Exercise goal: Starting from the first line below, count every line holding the word "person", then state the total alone.

Task input:
● ● ● ● ●

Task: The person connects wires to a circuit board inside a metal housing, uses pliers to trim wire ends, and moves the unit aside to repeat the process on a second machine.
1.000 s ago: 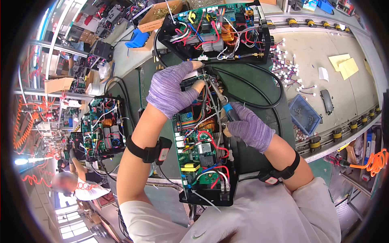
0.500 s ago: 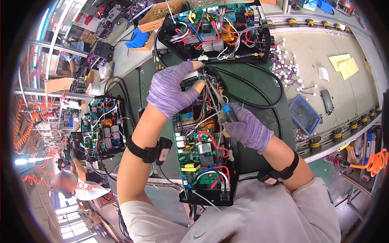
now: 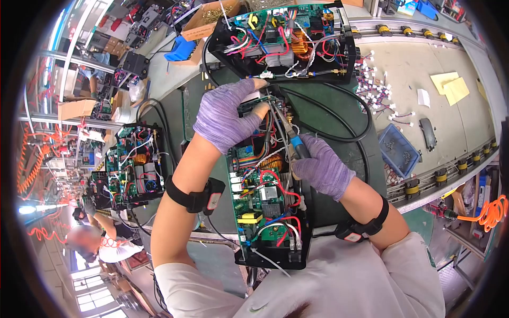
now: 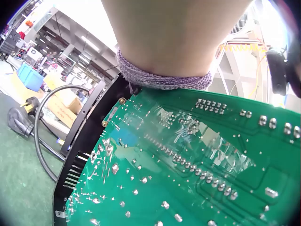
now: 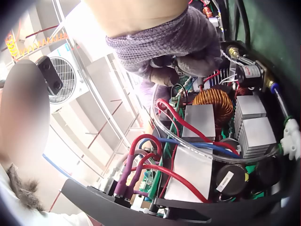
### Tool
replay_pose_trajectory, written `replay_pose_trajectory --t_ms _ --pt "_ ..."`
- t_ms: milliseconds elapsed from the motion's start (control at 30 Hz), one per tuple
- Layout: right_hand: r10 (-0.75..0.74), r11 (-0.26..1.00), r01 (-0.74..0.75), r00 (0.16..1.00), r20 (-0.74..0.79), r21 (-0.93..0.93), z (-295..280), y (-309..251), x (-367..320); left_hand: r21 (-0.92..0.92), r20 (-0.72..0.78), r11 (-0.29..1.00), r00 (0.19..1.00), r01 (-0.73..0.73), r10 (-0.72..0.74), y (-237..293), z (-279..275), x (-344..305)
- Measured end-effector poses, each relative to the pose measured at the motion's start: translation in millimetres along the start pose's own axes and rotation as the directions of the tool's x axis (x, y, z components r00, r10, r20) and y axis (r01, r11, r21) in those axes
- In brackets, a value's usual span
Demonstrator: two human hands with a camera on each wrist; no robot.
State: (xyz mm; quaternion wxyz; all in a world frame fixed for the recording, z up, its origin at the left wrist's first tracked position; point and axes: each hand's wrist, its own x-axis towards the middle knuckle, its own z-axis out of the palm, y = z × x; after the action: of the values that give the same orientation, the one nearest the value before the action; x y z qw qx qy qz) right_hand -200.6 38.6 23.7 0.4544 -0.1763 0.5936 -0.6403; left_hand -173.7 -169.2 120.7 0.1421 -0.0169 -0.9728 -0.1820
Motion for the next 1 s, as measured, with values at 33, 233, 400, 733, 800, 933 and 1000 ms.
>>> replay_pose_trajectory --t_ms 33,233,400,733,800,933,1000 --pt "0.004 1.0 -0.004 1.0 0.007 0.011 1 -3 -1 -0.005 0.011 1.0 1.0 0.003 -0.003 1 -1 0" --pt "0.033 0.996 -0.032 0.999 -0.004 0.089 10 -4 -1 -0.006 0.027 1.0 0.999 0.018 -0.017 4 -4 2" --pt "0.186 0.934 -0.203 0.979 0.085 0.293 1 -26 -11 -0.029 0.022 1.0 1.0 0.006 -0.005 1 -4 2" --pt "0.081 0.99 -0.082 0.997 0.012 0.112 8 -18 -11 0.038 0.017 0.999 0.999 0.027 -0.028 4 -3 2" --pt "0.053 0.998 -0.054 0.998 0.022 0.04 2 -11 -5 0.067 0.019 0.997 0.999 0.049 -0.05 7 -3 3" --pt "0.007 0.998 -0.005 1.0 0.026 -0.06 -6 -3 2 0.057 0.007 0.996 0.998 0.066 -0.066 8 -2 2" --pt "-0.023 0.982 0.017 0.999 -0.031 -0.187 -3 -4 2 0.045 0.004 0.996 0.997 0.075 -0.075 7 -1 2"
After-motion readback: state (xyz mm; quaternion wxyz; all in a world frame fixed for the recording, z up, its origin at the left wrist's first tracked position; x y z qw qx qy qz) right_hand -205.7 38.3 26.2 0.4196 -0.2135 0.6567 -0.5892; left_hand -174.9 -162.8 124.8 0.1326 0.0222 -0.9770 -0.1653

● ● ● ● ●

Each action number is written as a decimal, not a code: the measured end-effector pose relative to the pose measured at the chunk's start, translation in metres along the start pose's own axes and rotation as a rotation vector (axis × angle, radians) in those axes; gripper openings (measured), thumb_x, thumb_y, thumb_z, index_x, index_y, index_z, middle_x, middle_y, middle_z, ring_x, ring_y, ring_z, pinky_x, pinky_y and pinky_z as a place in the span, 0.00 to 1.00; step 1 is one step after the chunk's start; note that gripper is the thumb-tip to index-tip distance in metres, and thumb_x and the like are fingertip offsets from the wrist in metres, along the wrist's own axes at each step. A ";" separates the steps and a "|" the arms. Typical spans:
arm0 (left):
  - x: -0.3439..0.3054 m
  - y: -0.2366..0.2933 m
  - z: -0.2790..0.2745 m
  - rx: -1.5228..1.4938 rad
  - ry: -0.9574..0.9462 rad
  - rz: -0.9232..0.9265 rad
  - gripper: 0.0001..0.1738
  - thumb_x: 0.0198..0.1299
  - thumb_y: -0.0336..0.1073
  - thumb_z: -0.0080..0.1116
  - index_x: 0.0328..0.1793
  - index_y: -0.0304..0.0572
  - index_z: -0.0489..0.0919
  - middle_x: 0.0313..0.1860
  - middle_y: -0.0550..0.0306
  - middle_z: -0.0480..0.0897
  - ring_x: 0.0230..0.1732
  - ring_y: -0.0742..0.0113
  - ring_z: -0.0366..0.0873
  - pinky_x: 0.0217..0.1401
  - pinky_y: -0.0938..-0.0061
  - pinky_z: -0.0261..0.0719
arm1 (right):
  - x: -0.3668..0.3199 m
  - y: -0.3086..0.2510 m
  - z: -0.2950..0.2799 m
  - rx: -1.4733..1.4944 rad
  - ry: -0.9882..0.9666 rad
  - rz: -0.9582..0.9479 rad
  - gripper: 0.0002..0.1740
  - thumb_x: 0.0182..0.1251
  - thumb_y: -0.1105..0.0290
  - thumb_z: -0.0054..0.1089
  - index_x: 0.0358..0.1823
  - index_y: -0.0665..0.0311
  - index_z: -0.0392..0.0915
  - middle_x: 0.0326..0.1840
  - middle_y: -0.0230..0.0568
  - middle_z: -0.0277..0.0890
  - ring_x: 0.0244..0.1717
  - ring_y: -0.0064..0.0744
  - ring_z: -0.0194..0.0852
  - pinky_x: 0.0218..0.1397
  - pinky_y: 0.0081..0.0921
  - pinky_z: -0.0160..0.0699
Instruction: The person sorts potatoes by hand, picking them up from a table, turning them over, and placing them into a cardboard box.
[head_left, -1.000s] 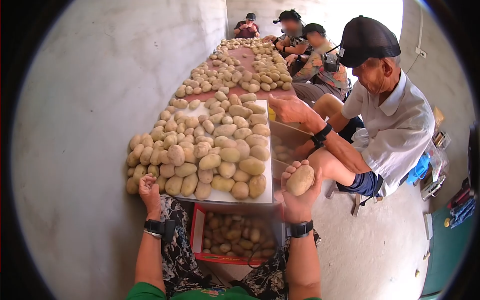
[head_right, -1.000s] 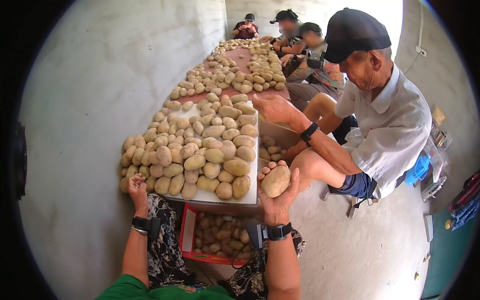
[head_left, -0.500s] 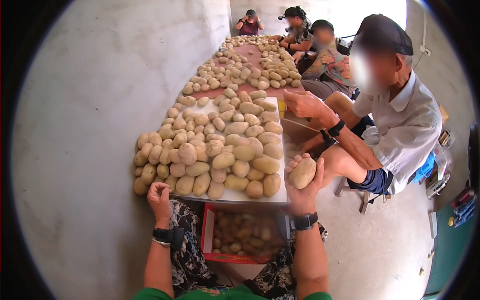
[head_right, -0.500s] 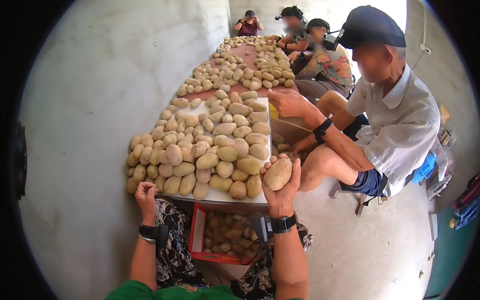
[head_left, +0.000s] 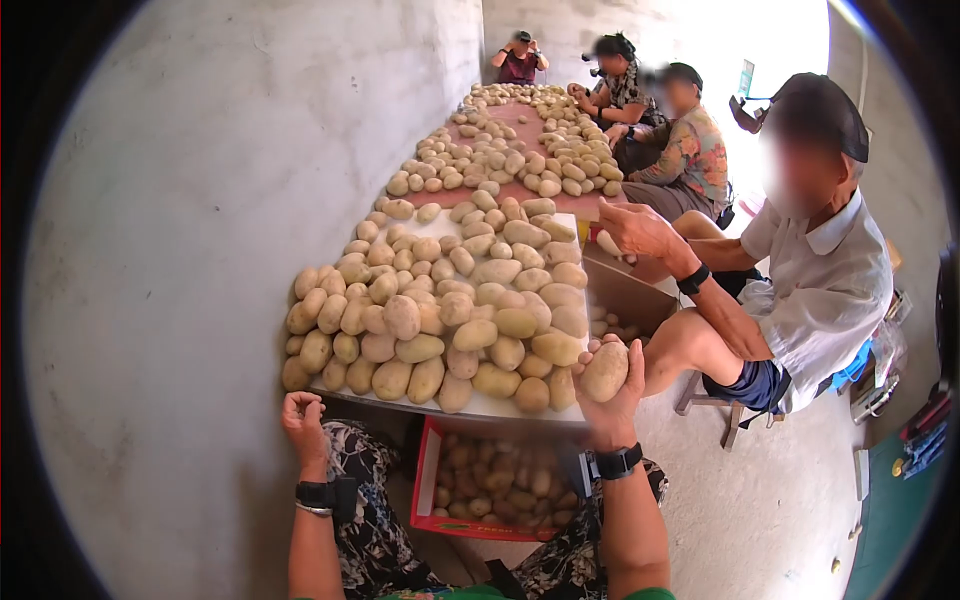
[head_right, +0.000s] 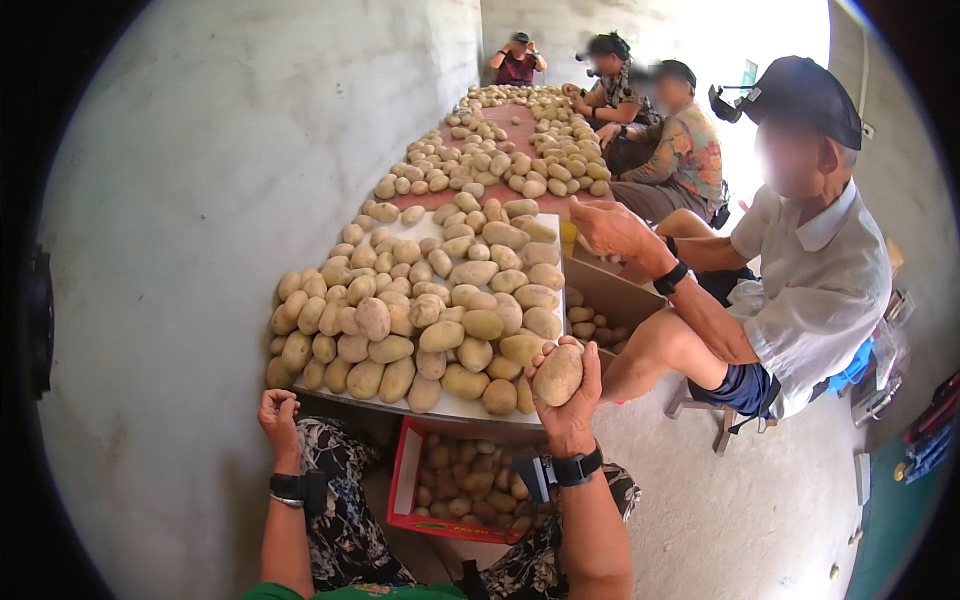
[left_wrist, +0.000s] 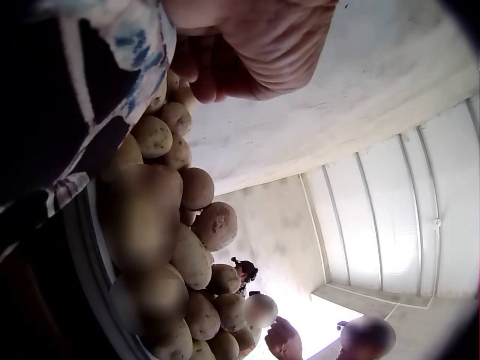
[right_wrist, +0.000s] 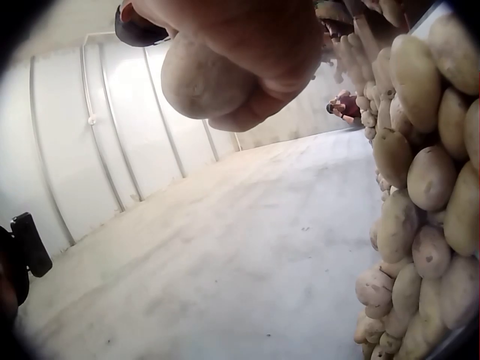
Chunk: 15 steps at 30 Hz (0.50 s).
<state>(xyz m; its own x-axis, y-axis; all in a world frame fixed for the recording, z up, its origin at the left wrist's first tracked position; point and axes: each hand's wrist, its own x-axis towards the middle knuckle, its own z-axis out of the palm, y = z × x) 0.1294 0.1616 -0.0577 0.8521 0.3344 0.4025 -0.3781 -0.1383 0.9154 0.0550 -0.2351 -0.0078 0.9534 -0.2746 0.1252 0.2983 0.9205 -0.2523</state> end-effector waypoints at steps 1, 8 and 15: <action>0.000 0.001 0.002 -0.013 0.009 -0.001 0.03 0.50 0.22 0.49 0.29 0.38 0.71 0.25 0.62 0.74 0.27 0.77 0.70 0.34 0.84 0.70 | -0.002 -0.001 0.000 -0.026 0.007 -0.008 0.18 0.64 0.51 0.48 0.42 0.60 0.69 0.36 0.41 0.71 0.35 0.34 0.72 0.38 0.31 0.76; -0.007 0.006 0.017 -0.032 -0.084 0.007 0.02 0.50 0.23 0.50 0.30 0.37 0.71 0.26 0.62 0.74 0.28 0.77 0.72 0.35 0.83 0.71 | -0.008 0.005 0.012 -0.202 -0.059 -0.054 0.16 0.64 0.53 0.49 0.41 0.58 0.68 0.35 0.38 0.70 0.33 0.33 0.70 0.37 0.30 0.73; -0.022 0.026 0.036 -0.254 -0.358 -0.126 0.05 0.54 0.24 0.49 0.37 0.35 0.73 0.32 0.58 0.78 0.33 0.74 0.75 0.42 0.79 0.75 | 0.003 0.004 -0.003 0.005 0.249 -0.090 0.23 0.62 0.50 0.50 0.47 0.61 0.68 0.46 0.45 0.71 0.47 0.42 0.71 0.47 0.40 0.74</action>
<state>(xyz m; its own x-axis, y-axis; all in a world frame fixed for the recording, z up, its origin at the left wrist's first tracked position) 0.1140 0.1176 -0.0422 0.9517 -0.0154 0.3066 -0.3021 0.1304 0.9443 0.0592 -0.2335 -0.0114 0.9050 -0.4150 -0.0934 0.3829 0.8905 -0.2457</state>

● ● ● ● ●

Response area: 2